A decodificação e divulgação do conhecimento evolutivo consistiu no primeiro passo em direção à desbabelização, característica marcante da ciência dos novos tempos.
Conta a bíblia que os homens haviam resolvido erguer uma imensa torre até o céu, mas Jeová desceu e os confundiu, fazendo-os falar línguas diferentes.
A ciência do século XX gerou também uma fortíssima babelização, impedindo que os cientistas de áreas diversas conseguissem se comunicar uns com os outros. Mesmo entre as diversas subáreas era comum a existência de tal impedimento.

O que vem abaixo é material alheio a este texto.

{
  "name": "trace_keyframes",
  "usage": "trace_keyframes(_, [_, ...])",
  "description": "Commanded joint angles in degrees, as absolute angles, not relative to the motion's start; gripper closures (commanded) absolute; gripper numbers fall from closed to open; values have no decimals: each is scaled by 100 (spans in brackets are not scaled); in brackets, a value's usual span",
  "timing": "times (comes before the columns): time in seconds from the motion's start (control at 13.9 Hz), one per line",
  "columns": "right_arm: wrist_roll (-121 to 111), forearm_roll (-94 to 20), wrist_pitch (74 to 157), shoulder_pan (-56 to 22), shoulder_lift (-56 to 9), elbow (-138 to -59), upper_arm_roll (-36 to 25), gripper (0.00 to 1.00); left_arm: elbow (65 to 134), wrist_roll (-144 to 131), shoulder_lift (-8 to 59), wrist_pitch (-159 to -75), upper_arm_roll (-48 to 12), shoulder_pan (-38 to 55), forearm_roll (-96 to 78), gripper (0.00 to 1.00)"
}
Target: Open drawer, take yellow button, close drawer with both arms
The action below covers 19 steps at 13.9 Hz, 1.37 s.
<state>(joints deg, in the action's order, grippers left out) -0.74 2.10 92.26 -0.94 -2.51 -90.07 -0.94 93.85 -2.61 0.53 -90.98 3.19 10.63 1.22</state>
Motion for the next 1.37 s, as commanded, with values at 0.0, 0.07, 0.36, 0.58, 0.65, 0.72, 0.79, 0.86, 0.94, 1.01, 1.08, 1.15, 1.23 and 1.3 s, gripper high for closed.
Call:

Existe agora, no entanto, uma fortíssima tendência em sentido contrário. Durante mais de um século as diversas comunidades científicas agiram em isolamento, produzindo vasto conhecimento inacessível aos não-iniciados. Parece bastante óbvio que a apropriação e incorporação dos conhecimentos desenvolvidos em outras áreas tendem a facilitar os desenvolvimentos de cada um dos campos.
Talvez essa nova característica seja o principal fruto do aumento da inteligência média das populações. Pessoas inteligentes, capazes de entender as diversas teorias, ansiosas por compreender o mundo ao redor, tornam-se cada vez mais comuns. Insurgem-se contra as restrições sectárias impostas pelos detentores do poder em cada área, e se libertam da necessidade do uso de jargões específicos criados com o intuito de compreender determinadas questões, mas resultantes em empecilhos para a compreensão dos demais. O descarte sumário de tais jargões, ou sua popularização, quando absolutamente necessário, juntamente com sua tradução para o palavreado comum consistem na desbabelização das ciências, no retorno a uma era de compreensão holística, de todo o conhecimento científico significativo por parte dos cidadãos cultos.
A rebelião incluirá a produção livre de ideias, de modelos passíveis de apropriação e incorporação pelas diversas áreas. O novo modo de produção científico se mostrará extremamente fértil, inundando, de imediato, as áreas mais isoladas e desconexas. Haverá a oposição dos detentores do poder em cada área, eles se verão ameaçados pelos ventos de mudança; mas essa tentativa reacionária de manutenção do poder será varrida inexoravelmente pelas forças avassaladoras oriundas dos novos tempos. A nova inteligência não poderá ser contida. E, em breve, todas as áreas serão uma só, embora múltipla.